I am pursuing a B.S.E. in Computer Science and a minor in business. I currently have a GPA of 3.76 and plan to graduate in April of 2019. Through courses and independent study, I have gained knowledge in the following areas : 

Data Structures and Algorithms, Object Oriented Design, Multi-threaded Programming, Web Systems, TCP/IP sockets, Computer Organization and Architecture, Computational Theory, Discrete Mathematics, Calculus (I, II, IV)

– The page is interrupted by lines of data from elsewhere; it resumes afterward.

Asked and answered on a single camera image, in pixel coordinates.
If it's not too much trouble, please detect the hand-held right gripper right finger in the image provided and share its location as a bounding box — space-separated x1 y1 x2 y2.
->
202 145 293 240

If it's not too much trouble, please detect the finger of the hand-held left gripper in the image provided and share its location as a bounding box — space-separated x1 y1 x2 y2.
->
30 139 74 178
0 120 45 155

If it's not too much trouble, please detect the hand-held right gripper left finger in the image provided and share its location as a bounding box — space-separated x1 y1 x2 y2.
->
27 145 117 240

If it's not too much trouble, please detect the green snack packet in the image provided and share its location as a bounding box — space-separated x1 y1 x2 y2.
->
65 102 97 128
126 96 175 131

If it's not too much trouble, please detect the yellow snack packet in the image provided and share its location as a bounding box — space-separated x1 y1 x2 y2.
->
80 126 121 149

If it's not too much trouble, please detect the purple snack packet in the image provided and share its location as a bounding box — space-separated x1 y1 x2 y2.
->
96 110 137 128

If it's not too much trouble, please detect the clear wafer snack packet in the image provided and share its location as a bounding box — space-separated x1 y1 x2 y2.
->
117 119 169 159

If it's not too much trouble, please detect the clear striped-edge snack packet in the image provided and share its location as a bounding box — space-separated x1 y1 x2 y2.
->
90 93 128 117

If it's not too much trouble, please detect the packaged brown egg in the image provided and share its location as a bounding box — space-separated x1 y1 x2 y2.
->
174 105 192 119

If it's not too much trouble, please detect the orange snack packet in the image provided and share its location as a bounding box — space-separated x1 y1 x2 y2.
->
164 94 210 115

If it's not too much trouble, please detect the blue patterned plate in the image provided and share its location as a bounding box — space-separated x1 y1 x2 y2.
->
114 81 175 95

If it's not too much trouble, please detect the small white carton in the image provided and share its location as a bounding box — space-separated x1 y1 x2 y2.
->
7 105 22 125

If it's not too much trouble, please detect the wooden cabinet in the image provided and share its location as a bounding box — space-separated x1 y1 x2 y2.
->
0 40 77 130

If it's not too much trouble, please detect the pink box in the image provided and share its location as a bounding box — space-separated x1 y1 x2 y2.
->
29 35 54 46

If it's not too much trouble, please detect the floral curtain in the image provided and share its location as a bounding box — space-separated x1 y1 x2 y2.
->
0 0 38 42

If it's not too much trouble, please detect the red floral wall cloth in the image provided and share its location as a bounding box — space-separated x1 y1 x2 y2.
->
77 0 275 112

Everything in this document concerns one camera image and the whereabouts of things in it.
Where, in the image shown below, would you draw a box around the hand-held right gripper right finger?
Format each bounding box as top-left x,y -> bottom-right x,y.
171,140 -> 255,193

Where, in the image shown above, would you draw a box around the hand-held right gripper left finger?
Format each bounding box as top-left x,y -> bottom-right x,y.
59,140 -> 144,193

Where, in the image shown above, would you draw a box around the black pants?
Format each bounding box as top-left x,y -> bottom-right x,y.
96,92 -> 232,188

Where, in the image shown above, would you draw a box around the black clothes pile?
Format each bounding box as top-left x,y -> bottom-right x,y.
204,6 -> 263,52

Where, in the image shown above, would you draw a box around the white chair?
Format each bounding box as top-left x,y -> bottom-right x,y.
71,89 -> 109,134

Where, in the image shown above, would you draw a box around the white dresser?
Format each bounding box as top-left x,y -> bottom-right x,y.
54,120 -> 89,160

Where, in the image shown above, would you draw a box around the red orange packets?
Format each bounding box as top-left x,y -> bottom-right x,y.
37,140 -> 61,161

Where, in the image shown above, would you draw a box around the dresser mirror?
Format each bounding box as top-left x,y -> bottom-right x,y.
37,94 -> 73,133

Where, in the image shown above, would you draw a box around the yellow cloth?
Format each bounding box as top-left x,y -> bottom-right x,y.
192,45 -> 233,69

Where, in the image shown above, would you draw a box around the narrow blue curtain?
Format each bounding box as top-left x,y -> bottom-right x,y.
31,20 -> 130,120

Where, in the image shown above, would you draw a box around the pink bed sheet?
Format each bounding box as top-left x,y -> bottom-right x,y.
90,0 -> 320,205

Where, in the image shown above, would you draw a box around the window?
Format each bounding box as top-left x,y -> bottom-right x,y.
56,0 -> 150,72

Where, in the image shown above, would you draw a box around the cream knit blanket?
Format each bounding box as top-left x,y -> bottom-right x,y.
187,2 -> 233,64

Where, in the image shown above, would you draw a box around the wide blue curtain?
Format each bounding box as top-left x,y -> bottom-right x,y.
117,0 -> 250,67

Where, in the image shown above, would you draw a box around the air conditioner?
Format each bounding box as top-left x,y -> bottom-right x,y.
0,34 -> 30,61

Software Engineering Internship at Autodesk

I have loved my internship at Autodesk. I developed new features for an Autodesk product called FeatureCAM which is used to generate instructions for CNC machines. Throughout my internship I gained team experience by working with a scrum team of developers using the Agile approach, as well as, software development experience by shipping new features to a large code base of production-ready software. Specifically, I used C++ and Windows MFC to integrate a new feature which made it to the main page of the 2018 production version of FeatureCAM.

Augmented Reality


I had played around with AR technology over the past year, mostly using the Vuforia SDK with Unity3D, but I was so absolutely ecstatic when Apple released its ARKit. Using Apple's beta for iOS 11 and beta ARKit, I created the AR Swimming Whale app in which users can visualize a virtual whale swimming in their physical environment. The user can also change the size and position of the whale using the buttons along the bottom of the screen. I am planning to launch the app to the app store when iOS 11 become available to the public in the Fall. 

Machine Learning


This past year I took a strong interest in Machine Learning, so when summer hit, I spent the month of May learning Google's Tensor Flow. I began to wonder if we could classify a person based on what they say. Twitter seemed like the perfect data source for this experiment. I used the Twitter API to gather tweets from different authors in order to train a neural net model in TensorFlow to be used to predict the author of a tweet. I utilized Python and TextBlob to form tensors from tweets based on sentiment analysis and phrase frequencies. Everything in the project had gone great but the predictions were not very accurate. This may be because tweets are not as "data-rich" as images or audio files(which are often used in machine learning projects). I am thrilled with what I have learned through this project and have established future plans to make the model more accurate and publicly available for users to form custom models.